Мальчик улыбнулся так, что Темперанс сразу стало ясно – женщины еще наплачутся, когда он вырастет. Прищурившись, она посмотрела на него.
– Ты умеешь мыть полы, или вам, шотландцам, чтобы помыть полы, нужно размазать конский навоз по всей комнате?
Рамси поднял руки ладонями вверх, признавая поражение.
– Только две экономки принимались за уборку.
– С тех пор, как они это делали, прошло немало времени, – парировала она и ушла в дом.
В повозке было еще одно письмо от матери. Она сообщала, что через два дня к ним прибывает мисс Мишель Эдельстен. Уверена, что она именно та, что требуется, писала мать.
Темперанс попыталась вспомнить, какой тип жены для человека, которого она никогда не видела, она описывала матери. Ах, да: хорошенькая, не слишком умненькая, чуть-чуть образованная, а еще лучше – и совсем необразованная. Теперь Темперанс надеялась, что женщина вдобавок окажется близорукой.
Следующие два дня Темперанс изо всех сил оттирала, чистила и скребла. Она отдавала приказания конюхам, обеим старухам, мальчику, расплачиваясь с ними говядиной, которую прислала мать.

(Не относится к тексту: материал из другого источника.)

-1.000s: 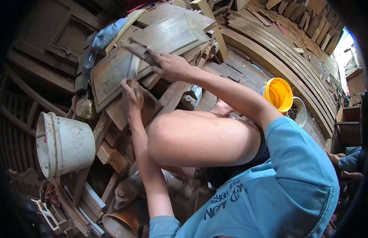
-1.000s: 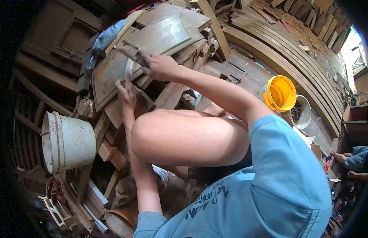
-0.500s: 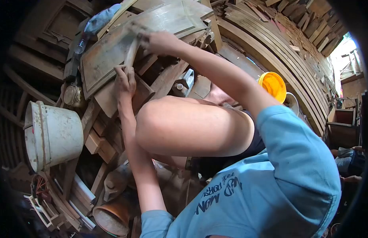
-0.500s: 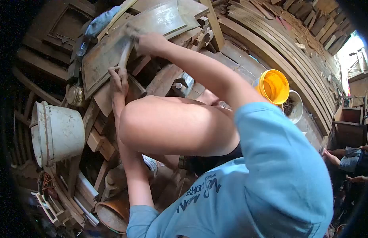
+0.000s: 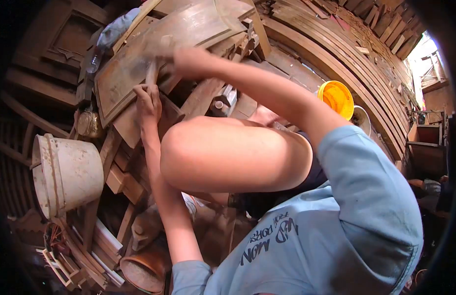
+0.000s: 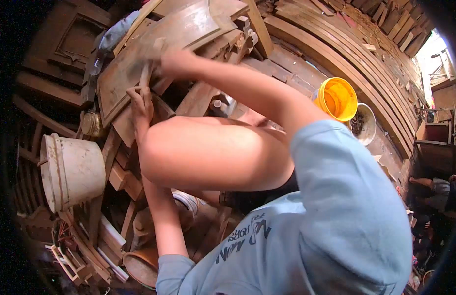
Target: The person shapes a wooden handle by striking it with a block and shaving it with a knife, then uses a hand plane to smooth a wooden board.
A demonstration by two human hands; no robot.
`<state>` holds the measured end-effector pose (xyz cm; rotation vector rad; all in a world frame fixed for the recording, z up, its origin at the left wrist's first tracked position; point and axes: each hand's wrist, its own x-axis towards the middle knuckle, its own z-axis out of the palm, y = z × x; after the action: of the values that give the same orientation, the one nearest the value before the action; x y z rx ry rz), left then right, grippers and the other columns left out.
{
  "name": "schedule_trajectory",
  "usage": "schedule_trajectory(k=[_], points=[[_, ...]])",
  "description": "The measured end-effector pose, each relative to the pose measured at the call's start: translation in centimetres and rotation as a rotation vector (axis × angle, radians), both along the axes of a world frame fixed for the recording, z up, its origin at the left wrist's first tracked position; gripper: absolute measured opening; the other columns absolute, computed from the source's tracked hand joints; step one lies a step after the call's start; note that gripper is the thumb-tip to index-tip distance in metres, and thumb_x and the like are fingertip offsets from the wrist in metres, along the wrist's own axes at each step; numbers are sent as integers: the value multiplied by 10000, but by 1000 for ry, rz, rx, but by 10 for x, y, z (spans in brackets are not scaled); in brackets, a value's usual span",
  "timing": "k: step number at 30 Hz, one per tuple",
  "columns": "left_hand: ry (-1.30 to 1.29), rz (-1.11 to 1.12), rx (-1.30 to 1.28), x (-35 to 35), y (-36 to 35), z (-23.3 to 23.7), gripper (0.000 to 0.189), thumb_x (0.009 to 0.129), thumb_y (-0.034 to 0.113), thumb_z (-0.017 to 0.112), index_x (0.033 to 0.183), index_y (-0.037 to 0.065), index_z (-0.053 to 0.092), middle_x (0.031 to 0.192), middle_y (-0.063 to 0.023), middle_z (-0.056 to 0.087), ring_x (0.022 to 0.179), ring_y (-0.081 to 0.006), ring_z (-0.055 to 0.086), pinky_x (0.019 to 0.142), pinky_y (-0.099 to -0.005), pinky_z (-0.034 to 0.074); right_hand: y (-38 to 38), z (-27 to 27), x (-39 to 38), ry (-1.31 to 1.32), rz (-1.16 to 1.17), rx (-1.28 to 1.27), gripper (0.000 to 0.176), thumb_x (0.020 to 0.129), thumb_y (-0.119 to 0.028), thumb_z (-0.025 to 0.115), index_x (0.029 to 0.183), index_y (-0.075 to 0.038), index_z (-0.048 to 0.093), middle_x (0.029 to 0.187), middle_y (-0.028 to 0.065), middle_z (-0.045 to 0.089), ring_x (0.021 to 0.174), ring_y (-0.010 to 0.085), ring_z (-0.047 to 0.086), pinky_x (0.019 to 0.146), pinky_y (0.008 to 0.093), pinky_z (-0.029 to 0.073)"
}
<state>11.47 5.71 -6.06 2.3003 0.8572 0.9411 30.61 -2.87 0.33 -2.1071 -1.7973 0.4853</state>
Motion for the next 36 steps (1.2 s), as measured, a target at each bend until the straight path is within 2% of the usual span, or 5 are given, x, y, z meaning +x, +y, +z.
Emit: schedule_trajectory(k=[18, 22, 26, 31, 36], points=[[-7, -44, 120, 3, -1, -6, 280, 966, 272, 478, 980, 42, 319, 832, -303, 492, 802, -533, 494, 671, -530, 398, -14, 8, 2, 145, -274, 185, 634, 855, -307, 557, 1439, -272, 313, 922, 241, 664, 835, 387, 659, 710, 502, 542], [6, -7, 202, 7, 9, -4, 259, 974, 259, 463, 959, 45, 317, 809, -312, 486, 787, -536, 495, 648, -533, 387, -55, -9, -53, 43, -109, 283, 864, 800, -277, 633, 1496, -348, 126, 1196, 264, 578, 869, 408, 650, 726, 473, 547], [37, -41, 156, -1, 1, -20, 287, 966, 287, 472, 962, 48, 313, 834, -314, 507, 797, -539, 503, 645, -547, 382, 11, -21, 5, 111, -202, 202, 522, 887, -300, 512, 1388, -254, 371, 824, 225, 659, 754, 396, 651, 661, 507, 530], [29, 4, 168, 7, 17, -5, 298, 963, 306, 467, 986, 44, 328, 873, -326, 531, 826, -529, 521, 651, -553, 386, -44, -31, -59, 29, -106, 391, 666, 847, -359, 577, 1460, -263, 335, 1292, 279, 499, 947, 465, 619, 821, 547, 507], [47, 11, 152, 5, 6, -9, 350, 971, 328, 430, 1152, 37, 356, 1017, -337, 566, 873, -532, 546, 701, -548, 429, 29, -30, -6, 130, -305, 345, 653, 791, -257, 579, 1407, -207, 368, 860, 254, 659, 750, 443, 644, 666, 511, 541]])
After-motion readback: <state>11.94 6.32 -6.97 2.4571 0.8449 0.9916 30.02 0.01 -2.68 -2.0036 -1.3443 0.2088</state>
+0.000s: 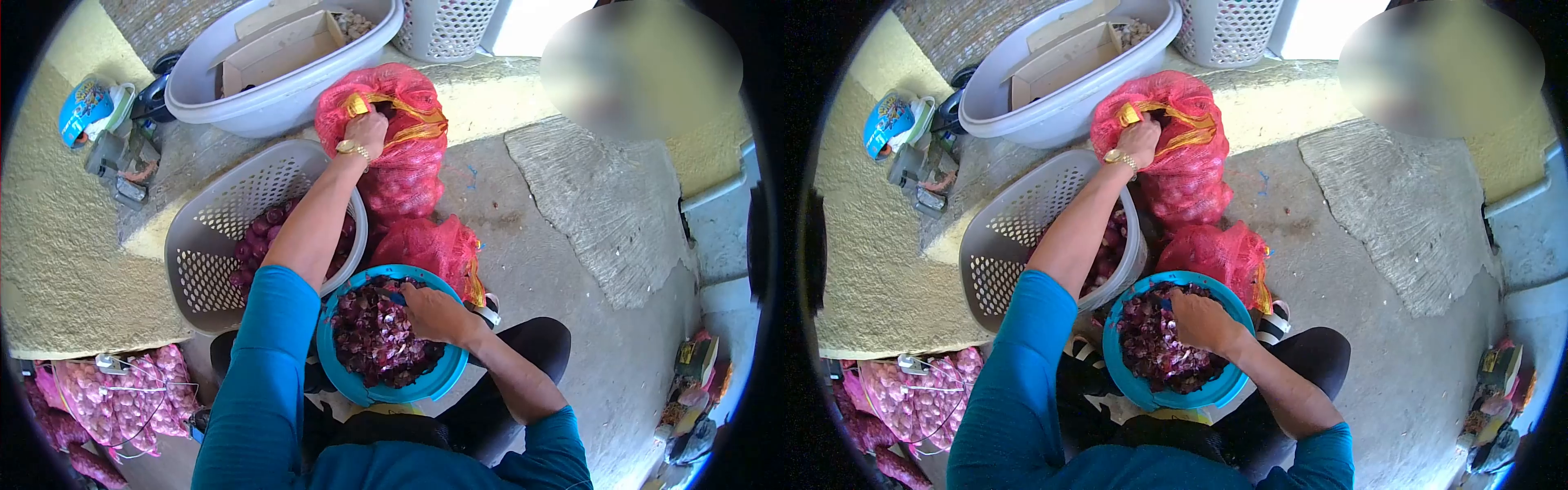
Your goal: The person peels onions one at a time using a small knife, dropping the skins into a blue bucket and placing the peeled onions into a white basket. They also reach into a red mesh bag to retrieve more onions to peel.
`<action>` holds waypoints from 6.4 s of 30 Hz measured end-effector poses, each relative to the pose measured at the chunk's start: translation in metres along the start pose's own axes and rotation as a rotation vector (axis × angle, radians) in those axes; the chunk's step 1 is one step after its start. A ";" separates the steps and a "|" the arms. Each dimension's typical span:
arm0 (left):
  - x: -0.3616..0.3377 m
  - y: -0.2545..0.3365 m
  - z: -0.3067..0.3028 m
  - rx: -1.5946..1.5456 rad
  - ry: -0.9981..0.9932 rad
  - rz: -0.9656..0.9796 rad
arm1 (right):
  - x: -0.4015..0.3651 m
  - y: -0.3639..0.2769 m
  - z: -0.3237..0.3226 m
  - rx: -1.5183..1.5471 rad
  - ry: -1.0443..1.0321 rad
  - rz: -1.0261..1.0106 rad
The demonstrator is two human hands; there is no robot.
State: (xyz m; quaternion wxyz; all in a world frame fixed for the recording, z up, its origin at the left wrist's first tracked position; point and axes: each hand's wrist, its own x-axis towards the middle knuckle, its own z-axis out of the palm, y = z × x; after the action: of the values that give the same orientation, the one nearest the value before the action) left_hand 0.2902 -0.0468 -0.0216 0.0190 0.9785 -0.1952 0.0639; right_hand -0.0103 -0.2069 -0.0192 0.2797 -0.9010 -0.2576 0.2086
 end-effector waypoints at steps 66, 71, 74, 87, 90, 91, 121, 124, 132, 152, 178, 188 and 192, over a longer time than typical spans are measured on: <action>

Пытаясь соскрести острым концом топора прилипшие и засохшие кусочки с кухонного стола, она внезапно подумала, что было бы неплохо организовать курсы кулинарии для своих женщин. Возможно, такое маленькое преимущество сыграет для них большую роль. Странно, что матери вообще пришла в голову эта идея насчет еды. Темперанс раньше не воспринимала маму как помощницу. По мнению Темперанс, с тех пор как умер отец, Мелани О'Нил нужен был человек, который заботился бы о ней, а не наоборот.
Приближался день приезда мисс Эдельстен, и Темперанс нервничала. Ей удалось оттереть четыре комнаты: кухню, парадную, столовую и маленькую спальню на случай, если женщина останется на ночь. Конечно, было бы замечательно, если бы она увидела дом только при свечах.